Toshiba CEO resigns amid accounting scandal

CEO and President Hisao Tanaka will be replaced by Chairman Masashi Muromachi effective Wednesday, the company said in a statement

Japan's Toshiba Corp said its chief executive was stepping down on Tuesday after an independent investigation found he had been aware the company had been inflating its profits over a number of years.

CEO and President Hisao Tanaka will be replaced by Chairman Masashi Muromachi effective Wednesday, the company said in a statement, adding it was considering appointing outside directors to over half of its board seats.

Tanaka's predecessors, Vice Chairman Norio Sasaki and adviser Atsutoshi Nishida, will also step down after the third-party report showed they also played a part in the overstatement of profits going back to the 2008 financial year.

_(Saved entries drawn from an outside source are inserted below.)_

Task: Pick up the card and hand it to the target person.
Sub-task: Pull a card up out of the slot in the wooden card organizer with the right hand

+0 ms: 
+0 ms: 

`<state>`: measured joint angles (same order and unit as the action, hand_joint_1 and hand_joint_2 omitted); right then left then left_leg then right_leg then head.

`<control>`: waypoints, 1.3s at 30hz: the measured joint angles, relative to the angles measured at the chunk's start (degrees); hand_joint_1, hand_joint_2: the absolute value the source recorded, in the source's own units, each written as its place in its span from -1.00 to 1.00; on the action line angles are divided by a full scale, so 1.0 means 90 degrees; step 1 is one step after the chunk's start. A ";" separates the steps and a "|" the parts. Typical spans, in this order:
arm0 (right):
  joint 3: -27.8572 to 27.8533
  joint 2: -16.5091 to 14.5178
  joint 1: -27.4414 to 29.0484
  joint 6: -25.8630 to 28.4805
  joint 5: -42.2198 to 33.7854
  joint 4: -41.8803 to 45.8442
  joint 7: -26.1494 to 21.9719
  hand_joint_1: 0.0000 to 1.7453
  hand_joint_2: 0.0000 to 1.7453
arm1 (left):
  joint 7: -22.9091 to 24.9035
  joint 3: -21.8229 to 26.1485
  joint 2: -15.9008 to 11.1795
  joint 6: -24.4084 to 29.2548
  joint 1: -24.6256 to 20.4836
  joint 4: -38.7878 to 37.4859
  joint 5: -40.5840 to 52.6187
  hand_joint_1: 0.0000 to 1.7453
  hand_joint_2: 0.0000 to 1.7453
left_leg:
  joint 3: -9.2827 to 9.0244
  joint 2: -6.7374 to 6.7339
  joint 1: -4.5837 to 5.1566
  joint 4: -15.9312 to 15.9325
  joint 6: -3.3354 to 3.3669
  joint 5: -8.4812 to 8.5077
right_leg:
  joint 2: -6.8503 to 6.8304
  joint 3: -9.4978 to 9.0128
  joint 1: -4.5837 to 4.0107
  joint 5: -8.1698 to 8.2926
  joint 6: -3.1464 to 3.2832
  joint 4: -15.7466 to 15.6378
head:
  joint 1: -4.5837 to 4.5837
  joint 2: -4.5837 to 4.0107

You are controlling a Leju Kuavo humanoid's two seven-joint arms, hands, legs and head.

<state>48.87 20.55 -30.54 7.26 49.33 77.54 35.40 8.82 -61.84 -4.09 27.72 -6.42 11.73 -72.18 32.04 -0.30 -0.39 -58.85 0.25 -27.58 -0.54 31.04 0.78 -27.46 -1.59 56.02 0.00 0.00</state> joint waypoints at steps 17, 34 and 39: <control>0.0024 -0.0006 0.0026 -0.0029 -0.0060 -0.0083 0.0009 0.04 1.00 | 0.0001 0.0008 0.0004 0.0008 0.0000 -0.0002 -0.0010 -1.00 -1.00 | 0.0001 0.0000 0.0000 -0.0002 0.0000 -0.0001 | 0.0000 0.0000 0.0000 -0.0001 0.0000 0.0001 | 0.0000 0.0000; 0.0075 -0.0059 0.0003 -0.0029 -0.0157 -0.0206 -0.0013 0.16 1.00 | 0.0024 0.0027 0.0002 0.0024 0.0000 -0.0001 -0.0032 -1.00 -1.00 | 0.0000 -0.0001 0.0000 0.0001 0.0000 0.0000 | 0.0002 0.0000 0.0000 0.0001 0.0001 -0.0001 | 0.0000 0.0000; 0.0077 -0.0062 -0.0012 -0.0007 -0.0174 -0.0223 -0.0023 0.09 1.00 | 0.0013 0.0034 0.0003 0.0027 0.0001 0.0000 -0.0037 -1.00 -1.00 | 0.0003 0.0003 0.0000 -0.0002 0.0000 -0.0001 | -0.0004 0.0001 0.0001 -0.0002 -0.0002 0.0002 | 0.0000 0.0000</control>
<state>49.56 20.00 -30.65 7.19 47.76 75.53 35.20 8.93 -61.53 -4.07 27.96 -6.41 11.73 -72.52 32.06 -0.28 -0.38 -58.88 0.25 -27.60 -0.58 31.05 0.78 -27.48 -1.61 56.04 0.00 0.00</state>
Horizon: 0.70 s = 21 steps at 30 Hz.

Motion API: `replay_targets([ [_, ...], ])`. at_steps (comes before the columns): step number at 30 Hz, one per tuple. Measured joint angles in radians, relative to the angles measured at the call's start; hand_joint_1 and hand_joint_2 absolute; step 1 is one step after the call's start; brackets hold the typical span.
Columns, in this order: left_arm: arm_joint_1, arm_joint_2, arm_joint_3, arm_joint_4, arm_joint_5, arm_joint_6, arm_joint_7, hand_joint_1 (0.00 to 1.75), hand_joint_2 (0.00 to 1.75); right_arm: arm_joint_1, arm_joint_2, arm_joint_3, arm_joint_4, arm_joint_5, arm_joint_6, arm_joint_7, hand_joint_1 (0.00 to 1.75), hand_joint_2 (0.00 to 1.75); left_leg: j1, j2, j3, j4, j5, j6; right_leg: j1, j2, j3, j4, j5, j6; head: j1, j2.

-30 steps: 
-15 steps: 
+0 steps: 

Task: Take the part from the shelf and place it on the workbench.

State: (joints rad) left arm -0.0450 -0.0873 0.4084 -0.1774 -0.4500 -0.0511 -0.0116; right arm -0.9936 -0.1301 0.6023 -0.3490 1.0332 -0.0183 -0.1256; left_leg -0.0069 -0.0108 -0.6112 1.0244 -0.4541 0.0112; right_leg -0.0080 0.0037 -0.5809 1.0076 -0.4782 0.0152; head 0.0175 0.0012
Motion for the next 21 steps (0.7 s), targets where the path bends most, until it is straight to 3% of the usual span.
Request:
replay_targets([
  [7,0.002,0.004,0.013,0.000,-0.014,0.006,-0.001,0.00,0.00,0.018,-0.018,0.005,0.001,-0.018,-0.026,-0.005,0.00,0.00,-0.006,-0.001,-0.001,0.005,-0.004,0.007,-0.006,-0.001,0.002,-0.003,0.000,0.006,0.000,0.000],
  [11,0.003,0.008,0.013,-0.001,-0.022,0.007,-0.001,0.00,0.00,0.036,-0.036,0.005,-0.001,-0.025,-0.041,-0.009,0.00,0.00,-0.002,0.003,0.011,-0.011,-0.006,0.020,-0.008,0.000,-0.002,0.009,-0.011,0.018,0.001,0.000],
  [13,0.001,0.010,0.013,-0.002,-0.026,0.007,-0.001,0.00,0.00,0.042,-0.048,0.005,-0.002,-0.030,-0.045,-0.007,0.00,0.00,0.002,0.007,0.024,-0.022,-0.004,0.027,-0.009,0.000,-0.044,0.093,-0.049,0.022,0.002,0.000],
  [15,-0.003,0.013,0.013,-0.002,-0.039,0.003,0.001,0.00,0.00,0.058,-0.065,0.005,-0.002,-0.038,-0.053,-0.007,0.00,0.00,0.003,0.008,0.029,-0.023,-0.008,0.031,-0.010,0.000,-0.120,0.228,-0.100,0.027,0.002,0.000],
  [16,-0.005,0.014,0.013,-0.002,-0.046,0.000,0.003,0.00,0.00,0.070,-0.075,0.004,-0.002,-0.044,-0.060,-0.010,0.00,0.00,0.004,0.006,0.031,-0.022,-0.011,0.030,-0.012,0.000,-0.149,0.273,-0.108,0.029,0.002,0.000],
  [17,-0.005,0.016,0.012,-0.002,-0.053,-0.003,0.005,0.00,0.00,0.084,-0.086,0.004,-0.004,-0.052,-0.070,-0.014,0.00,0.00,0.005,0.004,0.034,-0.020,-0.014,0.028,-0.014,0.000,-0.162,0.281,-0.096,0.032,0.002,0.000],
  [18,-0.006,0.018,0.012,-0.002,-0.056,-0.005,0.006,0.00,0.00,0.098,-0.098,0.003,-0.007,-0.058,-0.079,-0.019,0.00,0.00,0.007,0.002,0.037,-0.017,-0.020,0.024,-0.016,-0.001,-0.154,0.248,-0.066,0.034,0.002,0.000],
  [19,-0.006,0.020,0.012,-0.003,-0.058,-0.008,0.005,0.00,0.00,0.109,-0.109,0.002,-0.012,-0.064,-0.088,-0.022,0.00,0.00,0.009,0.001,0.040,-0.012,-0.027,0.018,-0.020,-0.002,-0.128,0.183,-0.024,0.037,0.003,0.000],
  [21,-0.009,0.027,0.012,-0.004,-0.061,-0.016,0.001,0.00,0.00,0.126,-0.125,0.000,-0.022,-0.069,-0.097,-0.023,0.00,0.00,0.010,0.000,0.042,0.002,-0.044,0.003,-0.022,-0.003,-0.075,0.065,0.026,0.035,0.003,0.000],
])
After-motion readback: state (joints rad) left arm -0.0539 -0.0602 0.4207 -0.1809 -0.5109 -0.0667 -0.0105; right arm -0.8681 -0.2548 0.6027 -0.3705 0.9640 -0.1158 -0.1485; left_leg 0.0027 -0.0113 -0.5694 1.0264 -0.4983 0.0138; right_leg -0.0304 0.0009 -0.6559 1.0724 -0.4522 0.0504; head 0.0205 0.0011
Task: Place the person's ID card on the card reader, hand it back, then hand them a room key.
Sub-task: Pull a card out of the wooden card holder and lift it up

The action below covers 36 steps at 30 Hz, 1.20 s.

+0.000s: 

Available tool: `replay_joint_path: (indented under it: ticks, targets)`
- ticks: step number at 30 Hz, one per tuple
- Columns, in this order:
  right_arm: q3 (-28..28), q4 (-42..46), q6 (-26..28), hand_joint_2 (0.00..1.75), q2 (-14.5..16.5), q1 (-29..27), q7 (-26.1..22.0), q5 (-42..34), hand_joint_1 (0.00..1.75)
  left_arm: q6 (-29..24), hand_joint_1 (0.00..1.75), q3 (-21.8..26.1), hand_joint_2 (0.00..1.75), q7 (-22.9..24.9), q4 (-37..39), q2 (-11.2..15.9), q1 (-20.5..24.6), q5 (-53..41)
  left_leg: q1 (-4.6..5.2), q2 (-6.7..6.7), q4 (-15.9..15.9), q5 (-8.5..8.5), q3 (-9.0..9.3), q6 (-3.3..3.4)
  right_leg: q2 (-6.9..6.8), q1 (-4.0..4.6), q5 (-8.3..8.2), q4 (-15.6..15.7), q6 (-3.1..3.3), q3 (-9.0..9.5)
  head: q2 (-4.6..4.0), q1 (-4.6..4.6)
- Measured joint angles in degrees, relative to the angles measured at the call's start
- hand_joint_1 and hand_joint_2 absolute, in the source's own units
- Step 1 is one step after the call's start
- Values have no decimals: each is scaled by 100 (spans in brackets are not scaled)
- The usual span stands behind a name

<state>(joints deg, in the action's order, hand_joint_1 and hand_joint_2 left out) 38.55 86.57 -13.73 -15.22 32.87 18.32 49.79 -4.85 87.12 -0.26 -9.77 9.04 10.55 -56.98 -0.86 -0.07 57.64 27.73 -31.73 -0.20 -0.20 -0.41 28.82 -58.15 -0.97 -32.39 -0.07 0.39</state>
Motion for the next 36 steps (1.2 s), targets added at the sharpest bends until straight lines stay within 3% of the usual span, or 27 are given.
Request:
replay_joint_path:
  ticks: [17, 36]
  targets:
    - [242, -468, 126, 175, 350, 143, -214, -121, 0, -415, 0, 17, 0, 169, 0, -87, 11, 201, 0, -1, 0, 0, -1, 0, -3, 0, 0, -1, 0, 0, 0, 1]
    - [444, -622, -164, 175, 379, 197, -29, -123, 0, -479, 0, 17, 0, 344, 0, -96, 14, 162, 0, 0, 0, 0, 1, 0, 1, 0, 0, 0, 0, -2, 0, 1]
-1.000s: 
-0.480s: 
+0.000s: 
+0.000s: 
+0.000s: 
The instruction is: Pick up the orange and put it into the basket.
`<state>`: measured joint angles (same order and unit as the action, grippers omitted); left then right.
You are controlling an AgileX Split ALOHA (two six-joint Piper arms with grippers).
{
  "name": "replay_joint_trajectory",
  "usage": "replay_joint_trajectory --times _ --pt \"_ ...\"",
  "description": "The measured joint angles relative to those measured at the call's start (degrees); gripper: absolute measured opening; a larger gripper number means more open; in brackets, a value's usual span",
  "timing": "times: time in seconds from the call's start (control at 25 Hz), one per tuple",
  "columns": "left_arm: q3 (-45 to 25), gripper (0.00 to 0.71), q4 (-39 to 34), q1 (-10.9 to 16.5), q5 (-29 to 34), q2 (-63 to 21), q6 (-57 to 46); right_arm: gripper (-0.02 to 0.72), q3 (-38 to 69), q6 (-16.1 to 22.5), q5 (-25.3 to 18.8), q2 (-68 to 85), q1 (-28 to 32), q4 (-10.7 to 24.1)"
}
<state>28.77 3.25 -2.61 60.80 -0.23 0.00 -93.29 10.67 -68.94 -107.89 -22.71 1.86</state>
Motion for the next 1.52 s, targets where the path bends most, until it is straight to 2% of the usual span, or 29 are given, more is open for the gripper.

The report released on Monday said Toshiba had overstated its operating profit by 151.8 billion yen ($1.22 billion) over several years, roughly triple Toshiba's initial estimate.

The findings are expected to lead to the restatement of earnings, a board overhaul and potentially hefty fines at the computers-to-nuclear conglomerate in Japan's worst corporate scandal since Olympus Corp was found to have covered up $1.7 billion in losses in late 2011.

Japanese Finance Minister Taro Aso said earlier on Tuesday that the accounting irregularities at Toshiba were "very regrettable", coming at a time when Japan is trying to regain global investors' confidence with better corporate governance.